My spouse and I have made a conscious decision not to have children, and the most hurtful response we get to this is, “Don’t you want to have a family?” We ARE a family and it’s disappointing that people can’t wrap their brains around a family not including children.
And you could always adopt. I think it worked out great for me as a baby. : )
You obviously don’t need to justify your feelings to anyone. You are right that you already are a family!! When I read fertility blogs, I often read them just for information (here’s what happens when you have this procedure, etc.) rather than for the description of feelings. My ob-gyn was not always so great about telling me what to expect or what came next in my journey through procedures and tests, so I would turn to blogs for that info.
I often wonder if reading some fertility blogs made me feel worse in some situations, because I would start to feel the despair the poster was feeling about starting a family (even if my feelings on the topic were not quite that deep at that moment). Anyway, just posting to say that what you said makes perfect sense.
Acupuncture is wonderful! While I did not get pregnant from it (I had hormonal issues a bit bigger than those needles) it did get me really in tune with my body. Once the hormonal issues were resolved, I remained in tune, and I think that DID help me get pregnant. Good luck!
We tried for many years to get pregnant, with the same assumption that, success or no, we were already a family.
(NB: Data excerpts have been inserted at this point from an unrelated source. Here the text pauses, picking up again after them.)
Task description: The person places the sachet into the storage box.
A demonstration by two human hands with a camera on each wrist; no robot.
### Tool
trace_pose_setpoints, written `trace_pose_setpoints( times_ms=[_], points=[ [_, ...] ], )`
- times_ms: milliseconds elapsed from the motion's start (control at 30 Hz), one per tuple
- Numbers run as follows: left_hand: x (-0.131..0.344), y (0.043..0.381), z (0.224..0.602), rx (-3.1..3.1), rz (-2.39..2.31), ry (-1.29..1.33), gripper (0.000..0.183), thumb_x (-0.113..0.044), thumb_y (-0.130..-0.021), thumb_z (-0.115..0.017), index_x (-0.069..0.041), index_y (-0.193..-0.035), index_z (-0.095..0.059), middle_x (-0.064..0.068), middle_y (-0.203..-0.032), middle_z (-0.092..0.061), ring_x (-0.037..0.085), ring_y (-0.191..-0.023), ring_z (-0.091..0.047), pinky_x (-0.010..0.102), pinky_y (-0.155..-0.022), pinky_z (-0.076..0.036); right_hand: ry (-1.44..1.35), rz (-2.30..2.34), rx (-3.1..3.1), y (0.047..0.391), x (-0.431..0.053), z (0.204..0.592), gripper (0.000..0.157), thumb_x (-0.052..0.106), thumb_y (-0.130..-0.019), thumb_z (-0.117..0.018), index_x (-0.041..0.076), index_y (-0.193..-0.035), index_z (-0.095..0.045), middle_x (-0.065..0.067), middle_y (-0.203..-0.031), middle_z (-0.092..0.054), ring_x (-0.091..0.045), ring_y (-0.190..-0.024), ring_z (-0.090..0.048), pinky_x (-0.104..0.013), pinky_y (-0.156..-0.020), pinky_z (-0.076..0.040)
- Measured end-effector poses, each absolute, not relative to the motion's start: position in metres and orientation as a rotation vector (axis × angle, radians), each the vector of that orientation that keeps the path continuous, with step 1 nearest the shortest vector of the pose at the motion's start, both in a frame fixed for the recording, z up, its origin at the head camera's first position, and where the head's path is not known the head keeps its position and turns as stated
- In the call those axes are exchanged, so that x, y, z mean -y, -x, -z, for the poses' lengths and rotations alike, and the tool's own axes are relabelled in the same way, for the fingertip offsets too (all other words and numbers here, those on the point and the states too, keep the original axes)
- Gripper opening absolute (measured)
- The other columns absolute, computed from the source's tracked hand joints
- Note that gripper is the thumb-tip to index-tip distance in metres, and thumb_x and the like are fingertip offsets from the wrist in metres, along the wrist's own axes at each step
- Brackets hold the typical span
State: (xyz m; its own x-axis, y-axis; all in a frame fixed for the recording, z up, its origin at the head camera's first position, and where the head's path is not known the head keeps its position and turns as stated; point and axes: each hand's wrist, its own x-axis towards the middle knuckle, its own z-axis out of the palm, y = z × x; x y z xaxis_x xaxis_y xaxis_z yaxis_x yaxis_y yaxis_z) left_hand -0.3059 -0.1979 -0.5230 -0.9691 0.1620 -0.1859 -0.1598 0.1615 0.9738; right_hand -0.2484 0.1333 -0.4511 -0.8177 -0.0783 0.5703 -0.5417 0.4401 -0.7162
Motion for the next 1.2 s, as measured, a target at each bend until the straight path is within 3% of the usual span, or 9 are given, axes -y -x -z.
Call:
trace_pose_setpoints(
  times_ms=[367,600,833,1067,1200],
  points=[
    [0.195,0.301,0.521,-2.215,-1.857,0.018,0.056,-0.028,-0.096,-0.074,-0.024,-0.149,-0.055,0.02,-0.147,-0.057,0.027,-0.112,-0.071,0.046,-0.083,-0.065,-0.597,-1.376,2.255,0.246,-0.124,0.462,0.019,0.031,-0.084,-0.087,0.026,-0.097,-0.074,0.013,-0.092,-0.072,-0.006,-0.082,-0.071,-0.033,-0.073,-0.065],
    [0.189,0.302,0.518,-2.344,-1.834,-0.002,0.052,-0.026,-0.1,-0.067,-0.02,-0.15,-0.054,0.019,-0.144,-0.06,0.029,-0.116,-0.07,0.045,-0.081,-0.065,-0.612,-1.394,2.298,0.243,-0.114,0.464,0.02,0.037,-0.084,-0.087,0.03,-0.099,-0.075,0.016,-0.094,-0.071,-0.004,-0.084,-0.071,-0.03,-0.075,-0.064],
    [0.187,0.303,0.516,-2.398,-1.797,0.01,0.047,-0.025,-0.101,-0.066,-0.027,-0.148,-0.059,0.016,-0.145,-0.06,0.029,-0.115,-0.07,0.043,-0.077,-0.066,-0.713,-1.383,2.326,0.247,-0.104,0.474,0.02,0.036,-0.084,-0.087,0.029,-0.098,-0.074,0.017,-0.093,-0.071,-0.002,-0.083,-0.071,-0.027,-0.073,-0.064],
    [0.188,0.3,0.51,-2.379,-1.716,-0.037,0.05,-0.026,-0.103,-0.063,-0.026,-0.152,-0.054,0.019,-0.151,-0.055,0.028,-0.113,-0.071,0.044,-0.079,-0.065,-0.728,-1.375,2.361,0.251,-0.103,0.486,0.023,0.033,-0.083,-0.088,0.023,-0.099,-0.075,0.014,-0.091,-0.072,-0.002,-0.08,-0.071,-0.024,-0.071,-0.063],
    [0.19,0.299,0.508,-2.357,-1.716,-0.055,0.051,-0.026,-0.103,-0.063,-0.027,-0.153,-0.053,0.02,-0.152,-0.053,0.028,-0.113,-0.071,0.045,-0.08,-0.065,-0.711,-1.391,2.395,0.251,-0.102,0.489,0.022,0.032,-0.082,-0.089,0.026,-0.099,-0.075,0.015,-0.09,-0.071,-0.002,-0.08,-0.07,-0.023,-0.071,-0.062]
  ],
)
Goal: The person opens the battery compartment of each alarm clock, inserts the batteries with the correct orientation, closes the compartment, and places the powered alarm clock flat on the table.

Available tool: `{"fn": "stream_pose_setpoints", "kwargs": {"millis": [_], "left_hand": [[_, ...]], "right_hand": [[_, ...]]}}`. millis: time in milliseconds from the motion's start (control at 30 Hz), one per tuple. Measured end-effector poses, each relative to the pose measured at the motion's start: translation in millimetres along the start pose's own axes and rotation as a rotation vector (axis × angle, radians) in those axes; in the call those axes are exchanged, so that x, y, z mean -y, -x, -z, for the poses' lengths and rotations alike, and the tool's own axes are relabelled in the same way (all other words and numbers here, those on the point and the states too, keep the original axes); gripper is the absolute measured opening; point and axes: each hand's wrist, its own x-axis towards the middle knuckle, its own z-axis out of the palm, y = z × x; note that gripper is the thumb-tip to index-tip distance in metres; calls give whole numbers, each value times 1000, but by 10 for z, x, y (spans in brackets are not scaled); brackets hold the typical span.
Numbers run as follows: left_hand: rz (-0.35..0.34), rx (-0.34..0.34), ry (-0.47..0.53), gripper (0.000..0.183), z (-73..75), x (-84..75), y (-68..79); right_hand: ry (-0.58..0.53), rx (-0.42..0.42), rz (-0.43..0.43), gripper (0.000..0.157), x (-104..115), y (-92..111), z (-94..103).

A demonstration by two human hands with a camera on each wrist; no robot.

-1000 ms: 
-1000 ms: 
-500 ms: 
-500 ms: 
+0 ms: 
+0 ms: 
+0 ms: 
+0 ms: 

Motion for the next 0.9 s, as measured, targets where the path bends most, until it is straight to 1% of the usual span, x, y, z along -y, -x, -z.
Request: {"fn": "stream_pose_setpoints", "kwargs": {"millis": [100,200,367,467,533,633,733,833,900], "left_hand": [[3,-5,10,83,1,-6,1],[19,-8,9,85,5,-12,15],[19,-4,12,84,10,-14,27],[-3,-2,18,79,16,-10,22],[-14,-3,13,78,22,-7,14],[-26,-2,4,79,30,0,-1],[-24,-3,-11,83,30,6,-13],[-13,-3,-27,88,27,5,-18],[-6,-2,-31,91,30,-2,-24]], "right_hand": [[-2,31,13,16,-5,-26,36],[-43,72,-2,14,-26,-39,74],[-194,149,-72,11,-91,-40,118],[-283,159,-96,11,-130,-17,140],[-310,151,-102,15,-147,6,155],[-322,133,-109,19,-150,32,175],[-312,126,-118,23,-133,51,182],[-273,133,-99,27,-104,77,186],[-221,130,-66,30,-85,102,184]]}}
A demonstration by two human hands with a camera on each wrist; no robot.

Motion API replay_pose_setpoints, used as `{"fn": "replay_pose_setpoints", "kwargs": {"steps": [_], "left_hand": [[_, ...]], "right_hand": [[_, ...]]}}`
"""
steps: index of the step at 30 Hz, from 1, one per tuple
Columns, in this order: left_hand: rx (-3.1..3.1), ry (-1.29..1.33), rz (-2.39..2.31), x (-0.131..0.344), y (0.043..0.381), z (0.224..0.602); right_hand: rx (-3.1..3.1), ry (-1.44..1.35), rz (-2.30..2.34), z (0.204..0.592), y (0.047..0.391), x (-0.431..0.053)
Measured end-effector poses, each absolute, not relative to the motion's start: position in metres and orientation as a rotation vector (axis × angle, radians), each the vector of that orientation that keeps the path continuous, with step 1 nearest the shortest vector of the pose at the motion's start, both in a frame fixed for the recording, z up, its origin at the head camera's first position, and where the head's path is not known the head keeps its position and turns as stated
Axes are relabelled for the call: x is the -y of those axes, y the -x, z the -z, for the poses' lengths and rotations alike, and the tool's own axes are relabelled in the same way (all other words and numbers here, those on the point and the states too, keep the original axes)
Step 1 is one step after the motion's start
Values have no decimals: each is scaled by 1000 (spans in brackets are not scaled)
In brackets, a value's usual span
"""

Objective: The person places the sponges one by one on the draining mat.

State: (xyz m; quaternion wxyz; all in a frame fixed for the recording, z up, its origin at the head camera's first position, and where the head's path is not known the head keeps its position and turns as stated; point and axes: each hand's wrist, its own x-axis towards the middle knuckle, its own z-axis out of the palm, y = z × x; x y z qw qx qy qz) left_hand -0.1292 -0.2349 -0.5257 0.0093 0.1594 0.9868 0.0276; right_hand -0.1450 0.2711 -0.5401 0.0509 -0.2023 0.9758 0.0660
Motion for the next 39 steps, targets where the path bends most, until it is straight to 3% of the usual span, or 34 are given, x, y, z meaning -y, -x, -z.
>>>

We wound up adopting because neither of us ever had that bone-deep drive to have biological offspring, but that’s not a choice everyone wants to make, either. Having kids has brought me a lot of joy. But my original family — my husband — brought me a lot of joy, too. It’s different ways of finding that joy, not one path to completion.
I wish you the very most loving path to joy.
I never really thought about kids, they were just a given. Something I expected to experience. Part of growing up. Not everyone’s experience but one I hoped to have. And I have.
I hope if you are unable to get pregnant you consider adoption. Has been a wonderful experience for my dearest friend. Would consider it in a second if hubby was agreeable to another! Instead I live vicariously through her and her adoption in progress.
Children are wonderful. However they arrive and capture your heart
I would never discourage you from adoption if you chose it, but some friends of mine are struggling right now. They have been selected by three different birth mothers so far, done the meetings, attended the doctor’s appointments, listened to the constant reassurances that each mom was so blessed to have them parent her baby — only to have each one change her mind and keep her baby after the birth. They continue to open their hearts and pray for the best, but it’s heartbreaking to see them so hopeful, only to be disappointed by what no sane person would call a tragedy (a baby being raised by its birth mom). It’s hard.